The CD 6 Republican Primary Election is a non-event. Two-term incumbent Rep. Mike Waltz faces Charles E. Davis, who filed last July to challenge Waltz, but hadn’t raised a dollar in campaign money through at least June 1.

In CD 7, eight Republicans made the ballot for an open seat. That district spans all of Seminole County, where most of the voters are, plus part of southern Volusia.

Some CD 7 campaigns grumbled this week, raising concern that the Volusia REC includes several members of the campaign staff of CD 7 candidate Cory Mills, so opposing campaigns feel he might already have the inside track to the party’s endorsement. One campaign grumbled that the Volusia REC office in New Smyrna Beach looked like a Mills campaign office.

At stake, besides candidates’ ability to claim the county party’s endorsements, is the prospect of having candidate pictures on party slate cards that could be mailed to the 154,000 or so Republican voters throughout Volusia before the Primary Elections.

However, mixing spending for state, local, and federal races can be legally problematic. A spokesman for the Federal Election Commission (FEC) said Friday that a local party committee registered with the FEC is prohibited from using corporate funds in its non-federal account to conduct federal activity. That could include producing mixed-level slate cards, he said.

The Volusia REC is offering candidates two minutes apiece to make their cases before the votes at the June 30 meeting.
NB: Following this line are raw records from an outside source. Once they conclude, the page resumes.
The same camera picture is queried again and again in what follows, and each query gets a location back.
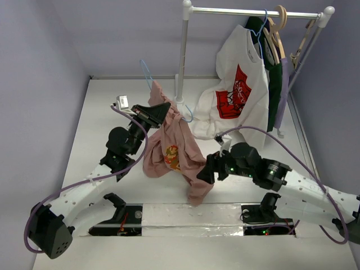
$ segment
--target metal clothing rack
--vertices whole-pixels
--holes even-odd
[[[204,14],[225,14],[225,15],[241,15],[241,16],[265,16],[266,12],[264,10],[233,10],[227,8],[206,8],[206,7],[194,7],[191,4],[190,0],[184,0],[183,5],[183,21],[182,21],[182,38],[181,38],[181,54],[180,54],[180,65],[179,73],[175,76],[175,87],[176,97],[175,102],[179,105],[184,104],[184,99],[182,96],[183,82],[184,82],[184,70],[185,70],[185,53],[186,53],[186,42],[187,42],[187,29],[190,14],[192,13],[204,13]],[[321,30],[326,26],[332,14],[334,14],[335,9],[333,7],[326,7],[323,12],[320,13],[303,13],[303,12],[287,12],[287,18],[297,18],[297,19],[307,19],[307,20],[317,20],[318,26],[314,32],[308,46],[306,47],[301,62],[296,70],[294,76],[291,77],[289,89],[293,86],[296,77],[298,76],[301,68],[304,65],[305,60],[307,59],[317,37],[319,36]],[[268,17],[279,17],[280,14],[277,11],[267,11]]]

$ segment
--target lavender wall
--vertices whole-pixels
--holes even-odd
[[[178,71],[182,0],[53,0],[92,75],[141,75],[145,59],[156,75]],[[197,7],[318,12],[332,0],[193,0]],[[188,30],[186,74],[214,75],[215,55],[237,24],[246,17],[193,14]],[[288,20],[281,38],[289,55],[303,37],[304,20]]]
[[[333,5],[293,93],[322,182],[360,194],[360,1]],[[359,267],[360,246],[351,247]]]
[[[88,76],[51,2],[0,1],[0,27],[0,269],[26,270],[26,218],[61,186]]]

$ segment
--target clear plastic tape
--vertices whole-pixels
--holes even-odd
[[[144,204],[142,227],[187,227],[192,231],[224,231],[234,233],[242,227],[240,204]]]
[[[153,237],[215,237],[215,236],[243,236],[241,226],[231,227],[143,227],[142,236]]]

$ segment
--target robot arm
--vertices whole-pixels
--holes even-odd
[[[221,137],[216,137],[215,140],[223,144]],[[344,229],[333,203],[316,182],[283,163],[263,159],[247,143],[237,143],[230,151],[222,150],[208,155],[206,166],[197,177],[213,184],[214,172],[218,173],[220,181],[229,174],[250,177],[255,185],[276,192],[267,193],[258,208],[247,211],[244,222],[246,218],[259,223],[274,222],[277,218],[301,219],[339,230],[344,236]],[[360,244],[360,197],[325,188],[344,217],[349,241]]]
[[[51,259],[55,259],[69,248],[73,236],[79,235],[81,230],[89,230],[108,219],[121,221],[126,203],[108,190],[129,172],[126,169],[135,161],[128,155],[136,154],[150,128],[161,126],[169,108],[169,102],[153,107],[133,106],[130,113],[143,128],[133,121],[127,130],[123,127],[114,128],[109,133],[106,155],[86,177],[88,181],[74,184],[73,188],[47,205],[34,206],[28,221],[28,231],[25,229],[26,236]],[[114,207],[103,207],[109,203]],[[103,208],[103,211],[92,215],[93,208]]]

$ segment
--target cartoon graphic print
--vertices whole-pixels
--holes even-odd
[[[238,64],[232,92],[216,91],[217,108],[221,119],[234,119],[241,114],[251,93],[251,88],[246,84],[247,78]]]
[[[176,145],[171,145],[166,148],[164,160],[170,165],[171,169],[180,172],[179,151]]]

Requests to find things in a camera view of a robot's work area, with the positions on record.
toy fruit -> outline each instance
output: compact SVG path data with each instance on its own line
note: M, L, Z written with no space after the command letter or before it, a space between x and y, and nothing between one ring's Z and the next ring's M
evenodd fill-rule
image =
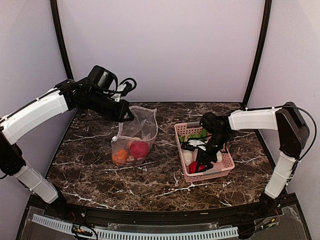
M193 161L190 165L189 165L189 173L190 174L194 174L196 172L196 167L197 167L197 163L196 161ZM200 164L198 172L200 173L206 166L203 164Z
M135 139L135 140L141 140L140 137L134 137L133 139ZM131 146L131 144L132 144L133 142L135 142L135 141L128 141L128 149L130 149L130 146Z
M127 158L128 158L128 151L125 149L120 149L119 151L117 151L116 153L112 154L112 161L116 164L116 165L124 165L127 162Z
M149 145L144 141L134 141L130 145L130 152L134 158L144 158L148 155Z

brown marble surface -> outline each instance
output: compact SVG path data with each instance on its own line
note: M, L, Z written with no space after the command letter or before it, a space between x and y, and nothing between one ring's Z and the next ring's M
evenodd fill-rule
M111 139L118 124L92 111L74 118L48 180L69 203L134 211L188 211L257 202L272 168L255 133L239 131L228 143L235 168L226 177L186 183L175 140L174 124L199 121L239 108L237 103L135 103L157 108L159 132L143 165L116 166Z

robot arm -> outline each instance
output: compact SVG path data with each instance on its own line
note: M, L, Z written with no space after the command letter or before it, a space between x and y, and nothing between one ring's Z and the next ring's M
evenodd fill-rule
M282 107L263 109L236 110L229 115L216 116L212 112L203 115L200 125L212 137L206 145L204 155L216 155L230 139L232 131L244 129L268 129L278 131L280 140L280 156L271 179L260 196L264 210L272 208L272 204L292 178L302 150L309 138L310 130L293 102Z
M109 90L115 81L116 90ZM136 87L132 78L118 85L110 71L95 66L88 77L75 82L66 80L21 109L0 119L0 169L14 176L45 202L63 200L59 191L22 158L17 142L45 121L74 108L93 110L106 120L124 122L133 120L129 102L121 99Z

black cable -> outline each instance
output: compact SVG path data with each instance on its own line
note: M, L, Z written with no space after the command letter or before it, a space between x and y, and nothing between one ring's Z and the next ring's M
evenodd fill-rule
M304 152L304 154L297 159L297 162L300 162L300 161L305 157L305 155L310 151L310 149L312 148L312 146L314 145L314 143L315 143L315 141L316 141L317 131L318 131L318 130L317 130L317 124L316 124L315 119L312 117L312 115L311 115L308 111L304 110L303 108L297 107L297 106L289 106L289 105L280 105L280 106L275 106L275 107L247 108L246 111L266 110L266 109L272 109L272 108L275 108L275 109L279 109L279 108L283 108L283 109L297 109L297 110L302 111L302 112L304 112L305 114L307 114L307 115L309 116L309 118L312 120L313 126L314 126L314 136L313 136L313 140L312 140L310 146L308 147L308 149Z
M0 180L5 179L8 176L8 174L5 174L4 176L0 177Z
M99 240L99 237L98 237L97 232L96 232L92 227L90 227L90 226L88 226L88 225L86 225L86 224L83 224L83 223L77 223L77 222L74 222L74 221L73 221L73 222L72 222L72 227L73 227L74 225L79 225L79 229L81 229L81 226L88 228L89 230L91 230L91 231L94 233L95 239L96 239L96 240ZM78 239L79 239L79 238L84 238L84 237L82 237L82 236L79 236L78 233L76 233L76 232L75 232L74 234L78 237Z
M74 221L71 221L71 220L66 220L66 219L61 218L61 217L60 217L59 215L57 215L50 207L48 207L47 209L48 209L56 218L61 219L61 220L63 220L63 221L70 221L70 222L72 223L72 227L73 227L74 225L79 225L79 228L81 228L81 226L83 226L83 227L86 227L86 228L90 229L90 230L94 233L95 239L96 239L96 240L99 240L99 237L98 237L97 232L96 232L92 227L90 227L90 226L88 226L88 225L86 225L86 224L84 224L84 223L76 222L76 217L75 217L73 211L70 210L70 213L69 213L69 215L73 213L73 216L74 216Z
M121 85L121 84L124 84L124 83L127 82L127 81L132 81L132 82L134 83L134 85L133 85L133 87L131 88L130 92L133 91L133 90L135 90L136 87L137 87L137 81L134 80L132 77L126 78L125 80L123 80L122 82L120 82L120 85Z
M243 234L246 234L246 235L248 235L248 234L253 234L253 233L255 233L255 231L254 232L249 232L251 229L254 229L256 226L258 226L259 224L261 224L264 220L266 220L267 218L269 218L269 216L266 216L265 218L263 218L262 220L260 220L260 221L258 221L257 223L255 223L254 224L254 226L252 226L252 227L250 227L249 229L247 229L247 230L245 230L245 231L242 231L242 232L239 232L238 234L239 235L243 235Z

pink basket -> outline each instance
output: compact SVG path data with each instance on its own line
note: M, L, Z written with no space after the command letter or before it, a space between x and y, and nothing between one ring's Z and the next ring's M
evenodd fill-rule
M181 137L186 137L190 134L199 134L202 130L202 127L199 125L199 122L178 123L174 125L174 130L175 139L180 154L182 169L184 172L184 178L187 183L224 177L227 176L230 173L230 171L235 168L234 161L232 160L228 149L226 149L228 153L222 153L222 162L214 163L213 168L205 172L189 173L189 170L187 169L185 161L183 159L179 135Z
Some of the CD 7 candidates might skip it, citing a political hobnob scheduled for the Oviedo Winter Springs Chamber the same night. At least one Republican candidate, former Orange County Commissioner Ted Edwards, confirmed that he’s choosing the Chamber event in Seminole over the Republican endorsement meeting in Volusia.

Scott Powers

Scott Powers is an Orlando-based political journalist with 30+ years’ experience, mostly at newspapers such as the Orlando Sentinel and the Columbus Dispatch. He covers local, state and federal politics and space news across much of Central Florida. His career earned numerous journalism awards for stories ranging from the Space Shuttle Columbia disaster to presidential elections to misplaced nuclear waste. He and his wife Connie have three grown children. Besides them, he’s into mystery and suspense books and movies, rock, blues, basketball, baseball, writing unpublished novels, and being amused. Email him at [email protected].


One comment

  • Don't Cus--Caucus!

    June 24, 2022 at 7:37 pm

    I dislike the entire primary election system. It is a costly, confusing and counterproductive attempt to broaden the electoral process, rather than narrow it, which it ought to be. The American party process is well-established and ought to be left to the tender mercies of the people who are active within each party. As a Republican I have no desire to see the Democrats use taxpayer money to decide among their candidates, and I certainly do not want Republicans to do so, either. It should be an entirely intraparty process.